• **Your instructions**
Which lines below hold the word "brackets"? Report each one.

• **Available data**
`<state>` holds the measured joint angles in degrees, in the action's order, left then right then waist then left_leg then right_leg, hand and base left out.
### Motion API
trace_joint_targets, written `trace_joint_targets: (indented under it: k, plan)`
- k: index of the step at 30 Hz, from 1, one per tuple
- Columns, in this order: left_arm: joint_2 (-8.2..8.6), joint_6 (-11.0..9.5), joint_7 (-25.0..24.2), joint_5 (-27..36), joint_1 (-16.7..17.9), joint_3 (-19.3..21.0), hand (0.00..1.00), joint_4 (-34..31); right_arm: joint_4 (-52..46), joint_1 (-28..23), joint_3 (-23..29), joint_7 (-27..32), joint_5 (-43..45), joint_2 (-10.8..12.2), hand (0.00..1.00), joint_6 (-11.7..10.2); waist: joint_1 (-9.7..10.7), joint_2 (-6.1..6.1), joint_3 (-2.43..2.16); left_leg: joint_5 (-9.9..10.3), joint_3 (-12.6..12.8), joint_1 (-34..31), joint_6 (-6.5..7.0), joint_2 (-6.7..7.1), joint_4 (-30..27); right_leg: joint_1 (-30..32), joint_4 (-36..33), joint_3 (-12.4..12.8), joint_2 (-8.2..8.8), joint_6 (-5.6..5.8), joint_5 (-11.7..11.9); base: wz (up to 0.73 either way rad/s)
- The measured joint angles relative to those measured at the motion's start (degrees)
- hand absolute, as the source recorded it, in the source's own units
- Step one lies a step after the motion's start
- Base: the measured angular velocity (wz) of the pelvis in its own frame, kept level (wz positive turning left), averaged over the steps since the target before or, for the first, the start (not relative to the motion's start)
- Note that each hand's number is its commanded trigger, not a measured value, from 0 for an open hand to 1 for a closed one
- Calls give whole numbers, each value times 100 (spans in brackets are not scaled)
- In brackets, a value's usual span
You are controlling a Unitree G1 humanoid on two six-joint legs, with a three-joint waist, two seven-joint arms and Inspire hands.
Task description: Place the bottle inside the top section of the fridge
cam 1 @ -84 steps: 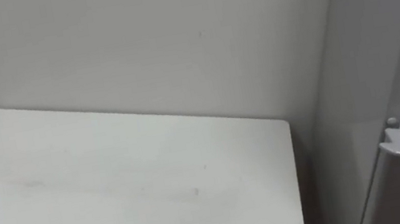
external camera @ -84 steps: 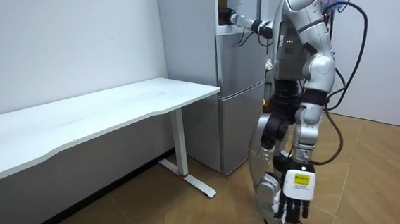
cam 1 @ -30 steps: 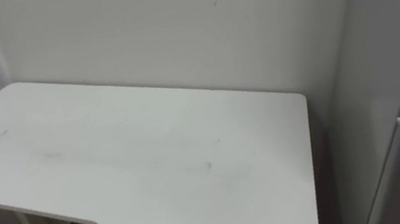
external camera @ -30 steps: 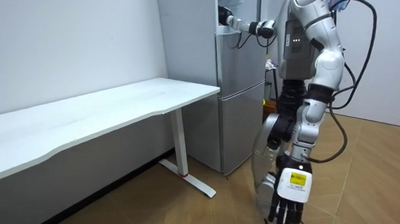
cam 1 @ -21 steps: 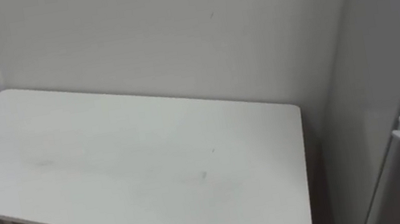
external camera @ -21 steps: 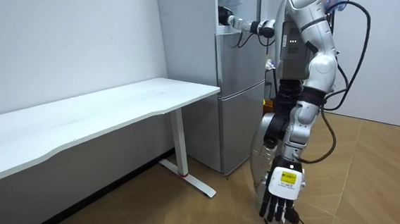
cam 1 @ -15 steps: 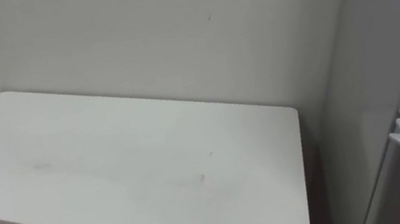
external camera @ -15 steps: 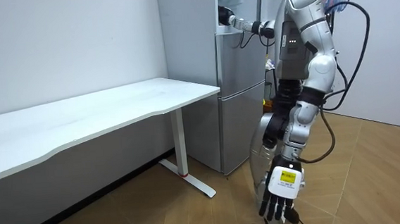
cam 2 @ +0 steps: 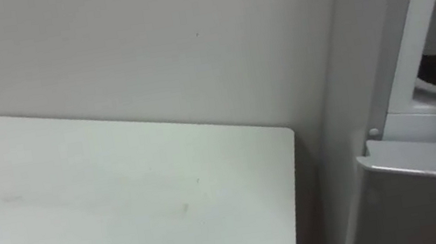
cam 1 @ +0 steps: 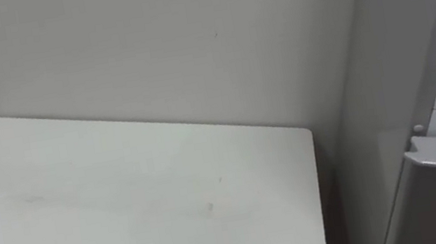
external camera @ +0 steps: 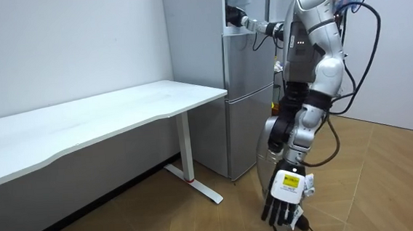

• **The answer**
- Calls give whole numbers, each value times 100 (spans in brackets are not scaled)
- In brackets, a value's usual span

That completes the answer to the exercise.